Sequel to The Chosen, and because I had it, I had to read it right away.  I might not have enjoyed it completely as much as the first volume, but that’s not to say it wasn’t good.  Danny and Reuven are growing in their respective paths, and the choices they have to make, as well as the promises they’ve made to themselves, their fathers, and their faiths, are thrown into sharp relief by their involvement with the Gordon family; Abraham, who writes on Judaism from a more liberal viewpoint and is reviled for it in the post-Holocaust retrenchment into more extreme forms of the religion which is happening at the time, and particularly Michael, his conflicted son.  I learnt a lot about Jewish scholarship, and the textual work described is fascinating – and I loved the way it brought stability, pride and conflict into Reuven’s life.  His relationship with his father was beautifully drawn, and something I will remember for a long time.  You wouldn’t think that the minute details of someone studying to become a rabbi would be such compelling reading, but I found myself drawn into the quiet drama, as the time of reckoning drew nearer and nearer.

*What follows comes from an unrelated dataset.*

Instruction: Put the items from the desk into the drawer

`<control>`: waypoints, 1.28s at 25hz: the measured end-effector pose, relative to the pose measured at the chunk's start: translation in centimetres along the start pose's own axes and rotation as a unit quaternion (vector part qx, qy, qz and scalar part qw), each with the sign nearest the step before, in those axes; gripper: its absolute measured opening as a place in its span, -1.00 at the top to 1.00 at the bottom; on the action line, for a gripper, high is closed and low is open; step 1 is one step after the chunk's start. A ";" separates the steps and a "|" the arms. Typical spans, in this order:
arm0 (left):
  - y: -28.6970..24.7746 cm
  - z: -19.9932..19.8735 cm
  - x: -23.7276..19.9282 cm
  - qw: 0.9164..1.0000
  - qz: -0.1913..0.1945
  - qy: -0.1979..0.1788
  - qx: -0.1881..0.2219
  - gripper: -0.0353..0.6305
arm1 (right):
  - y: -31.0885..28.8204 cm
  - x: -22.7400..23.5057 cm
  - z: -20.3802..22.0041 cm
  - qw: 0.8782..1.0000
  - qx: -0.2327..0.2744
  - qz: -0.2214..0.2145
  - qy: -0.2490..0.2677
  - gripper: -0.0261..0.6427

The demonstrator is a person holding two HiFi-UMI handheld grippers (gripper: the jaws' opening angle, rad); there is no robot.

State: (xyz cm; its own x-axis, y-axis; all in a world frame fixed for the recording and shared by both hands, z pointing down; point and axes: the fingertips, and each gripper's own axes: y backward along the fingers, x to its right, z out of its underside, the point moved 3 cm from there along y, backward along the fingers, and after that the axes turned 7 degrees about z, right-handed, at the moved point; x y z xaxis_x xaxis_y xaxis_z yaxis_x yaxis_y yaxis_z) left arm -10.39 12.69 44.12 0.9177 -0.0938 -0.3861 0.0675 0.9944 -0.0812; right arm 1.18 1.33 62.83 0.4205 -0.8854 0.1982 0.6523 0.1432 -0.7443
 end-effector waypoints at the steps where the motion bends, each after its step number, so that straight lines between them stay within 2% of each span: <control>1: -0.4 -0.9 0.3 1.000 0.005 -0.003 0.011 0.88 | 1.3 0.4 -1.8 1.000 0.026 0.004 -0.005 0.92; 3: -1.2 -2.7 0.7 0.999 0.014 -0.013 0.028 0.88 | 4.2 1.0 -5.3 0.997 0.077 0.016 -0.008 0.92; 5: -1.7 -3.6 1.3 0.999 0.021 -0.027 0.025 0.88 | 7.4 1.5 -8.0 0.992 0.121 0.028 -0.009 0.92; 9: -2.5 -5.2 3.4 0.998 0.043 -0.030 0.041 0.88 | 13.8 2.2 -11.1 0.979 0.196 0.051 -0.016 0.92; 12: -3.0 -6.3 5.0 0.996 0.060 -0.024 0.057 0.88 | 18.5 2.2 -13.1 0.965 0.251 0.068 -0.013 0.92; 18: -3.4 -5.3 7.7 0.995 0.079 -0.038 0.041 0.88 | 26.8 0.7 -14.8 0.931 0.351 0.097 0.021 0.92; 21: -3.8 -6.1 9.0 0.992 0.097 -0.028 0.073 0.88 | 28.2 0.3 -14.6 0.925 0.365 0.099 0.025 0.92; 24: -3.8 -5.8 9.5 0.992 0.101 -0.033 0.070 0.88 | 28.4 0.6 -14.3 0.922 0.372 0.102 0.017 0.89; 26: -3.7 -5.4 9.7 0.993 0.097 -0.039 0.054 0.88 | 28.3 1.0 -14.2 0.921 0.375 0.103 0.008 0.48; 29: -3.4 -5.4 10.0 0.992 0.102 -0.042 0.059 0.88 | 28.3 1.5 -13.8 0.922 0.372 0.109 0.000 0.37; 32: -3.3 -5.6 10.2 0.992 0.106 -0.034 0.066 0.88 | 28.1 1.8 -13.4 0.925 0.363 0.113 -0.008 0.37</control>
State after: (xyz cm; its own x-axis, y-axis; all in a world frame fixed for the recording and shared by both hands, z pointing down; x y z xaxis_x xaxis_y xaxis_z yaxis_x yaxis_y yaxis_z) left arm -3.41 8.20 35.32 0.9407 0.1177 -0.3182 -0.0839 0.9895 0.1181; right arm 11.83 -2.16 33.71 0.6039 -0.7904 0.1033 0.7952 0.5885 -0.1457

The resolution of the plots was satsifying, with more left for the future.  Perhaps the work in the psychiatric hospital would have been more shocking to the contemporary audience; I found this the slightly less interesting part.  But I’d love to know what happened next to Danny, Michael, and particularly Reuven.

I’m very glad I read these two amazing books, which I would not have come across, probably without BookCrossing, and certainly without the friendships I’ve made through BookCrossing!

New books!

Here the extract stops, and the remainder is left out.